Ciertamente ya había delantales en esas Cortes. Como pudo saberse más tarde, lo eran o se iniciaron después, algunos de sus personajes más bulliciosos, como el conde de Toreno (José María Queipo de Llano), Agustín Argüelles, José María Calatrava, el sacerdote Diego Muñoz Torrero, Francisco Martínez de la Rosa, Juan Romero Alpuente, el poeta Manuel José Quintana, el criollo ecuatoriano José Mejía Lequerica, Juan Nicasio Gallego, Francisco Fernández Golfín y seguramente algunos más. Ahora bien, ¿podían ser masones muchos de los noventa y siete eclesiásticos que formaban el “estamento” más numeroso de aquellas Cortes?
Cortes, por otro lado, de legitimidad más que dudosa. Fueron convocadas por la Junta Suprema Central y Gubernativa, un organismo improvisado y enteramente provisional para llenar de algún modo el vacío de poder que había provocado la salida de España del rey y de toda la familia real y las abdicaciones de Bayona. Esa Junta no pasaba de ser un apaño de urgencia apremiado por las Juntas provinciales asimismo improvisadas para hacer frente al invasor. La integraban primeramente 24 miembros, ampliada más tarde a 35, en la que abundaban los títulos de nobleza (entre ellos cinco grandes de España), y algún antiguo ministro, pero al resto apenas los conocía nadie. Elegido presidente el conde de Floridablanca, que tenía ochenta años, no tardó en chocar con el rehabilitado Jovellanos. La inmediata muerte del conde dio el poder al asturiano, pero no atajó las divisiones y luchas intestinas, que acabaron también con Jovellanos. Se vislumbraba la posterior lucha entre realistas y reformadores.

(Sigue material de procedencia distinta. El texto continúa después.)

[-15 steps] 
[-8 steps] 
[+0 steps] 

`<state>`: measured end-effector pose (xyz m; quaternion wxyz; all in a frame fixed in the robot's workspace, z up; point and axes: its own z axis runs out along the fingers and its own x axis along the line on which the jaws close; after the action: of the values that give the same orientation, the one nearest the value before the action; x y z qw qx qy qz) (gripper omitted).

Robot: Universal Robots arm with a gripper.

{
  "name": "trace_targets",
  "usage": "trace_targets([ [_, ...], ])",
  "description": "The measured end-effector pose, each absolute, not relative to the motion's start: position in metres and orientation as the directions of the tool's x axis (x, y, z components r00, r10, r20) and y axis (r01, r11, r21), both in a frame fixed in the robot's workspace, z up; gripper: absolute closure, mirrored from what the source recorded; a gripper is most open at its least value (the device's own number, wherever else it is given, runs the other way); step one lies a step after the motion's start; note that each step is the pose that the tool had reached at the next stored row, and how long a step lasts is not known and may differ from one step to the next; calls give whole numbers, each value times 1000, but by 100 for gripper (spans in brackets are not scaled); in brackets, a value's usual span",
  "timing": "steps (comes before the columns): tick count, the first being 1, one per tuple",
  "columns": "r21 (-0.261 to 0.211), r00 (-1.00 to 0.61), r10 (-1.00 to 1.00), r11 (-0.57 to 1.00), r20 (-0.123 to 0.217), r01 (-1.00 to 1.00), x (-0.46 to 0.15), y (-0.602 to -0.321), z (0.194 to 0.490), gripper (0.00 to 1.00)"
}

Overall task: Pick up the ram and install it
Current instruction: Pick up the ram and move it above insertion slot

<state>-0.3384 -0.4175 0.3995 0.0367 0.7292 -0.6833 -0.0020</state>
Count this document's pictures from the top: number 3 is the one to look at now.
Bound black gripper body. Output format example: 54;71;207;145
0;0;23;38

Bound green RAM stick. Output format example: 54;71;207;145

La Suprema fue retrocediendo geográficamente a medida que avanzaban los franceses. Estuvo primero en Aranjuez, y de allí a Talavera de la Reina, Trujillo, Sevilla, donde intentó quedarse, pero algunos meses después tuvo que huir a Cádiz, donde resistió el acoso de los invasores. El 10 de enero de 1810 nombró un Consejo de Regencia de cinco miembros –luego tres, más tarde otra vez cinco- presidido inicialmente por el obispo de Orense, el extremeño Pedro de Quevedo y Quintano, para que “ejerciese la potestad ejecutiva”. Este obispo había sido nombrado poco antes, en una de las primeras disposiciones de la Junta Central, Inquisidor General. Renunció al puesto de co-regente porque no reconocía la soberanía nacional, sino únicamente la real. Las Cortes, en “pago” a sus servicios, le privaron de sus dignidades en 1812, devueltas por Fernando VII en 1814.

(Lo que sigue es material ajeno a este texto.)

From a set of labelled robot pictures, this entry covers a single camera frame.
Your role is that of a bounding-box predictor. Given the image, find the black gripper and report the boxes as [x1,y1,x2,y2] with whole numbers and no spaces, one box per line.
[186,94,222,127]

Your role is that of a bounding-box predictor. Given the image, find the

Las Juntas provinciales eran de demarcación muy irregular, fruto espontáneo del pueblo amotinado. Su misma irregularidad y su formación improvisada, restaba verdadera representación a los diputados enviados a Cádiz. Además faltaban representantes de algunos territorios ocupados ya por los franceses. Naturalmente, en circunstancias tan dramáticas hubiera sido suicida retraerse por escrúpulos legalistas, pero la precariedad propia de la situación desnaturalizaba cualquier medida legislativa de largo alcance, más allá de las exigidas por la inmediata defensa de la Patria.
Las Cortes de Cádiz, no obstante, arrogándose una potestad que por supuesto el pueblo soberano no les había conferido, acometieron el acto revolucionario de volver del revés las estructura políticas de España. De ese modo, las Cortes gaditanas aprobaron una normal legal que por primera vez cercenaba el poder absoluto del monarca, cuya potestad soberana o derecho a pronunciar la última palabra, se trasladaba a la nación, ejercida a través de los diputados elegidos por el pueblo y reunidos en Cortes. Según el Título I de la nueva “ley de leyes”, la Nación “no es patrimonio de ninguna familia ni persona”. (Continuará).
Ciertamente ya había delantales en esas Cortes. Como pudo saberse más tarde, lo eran o se iniciaron después, algunos de sus personajes más bulliciosos, como el conde de Toreno (José María Queipo de Llano), Agustín Argüelles, José María Calatrava, el sacerdote Diego Muñoz Torrero, Francisco Martínez de la Rosa, Juan Romero Alpuente, el poeta Manuel José Quintana, el criollo ecuatoriano José Mejía Lequerica, Juan Nicasio Gallego, Francisco Fernández Golfín y seguramente algunos más. Ahora bien, ¿podían ser masones muchos de los noventa y siete eclesiásticos que formaban el “estamento” más numeroso de aquellas Cortes?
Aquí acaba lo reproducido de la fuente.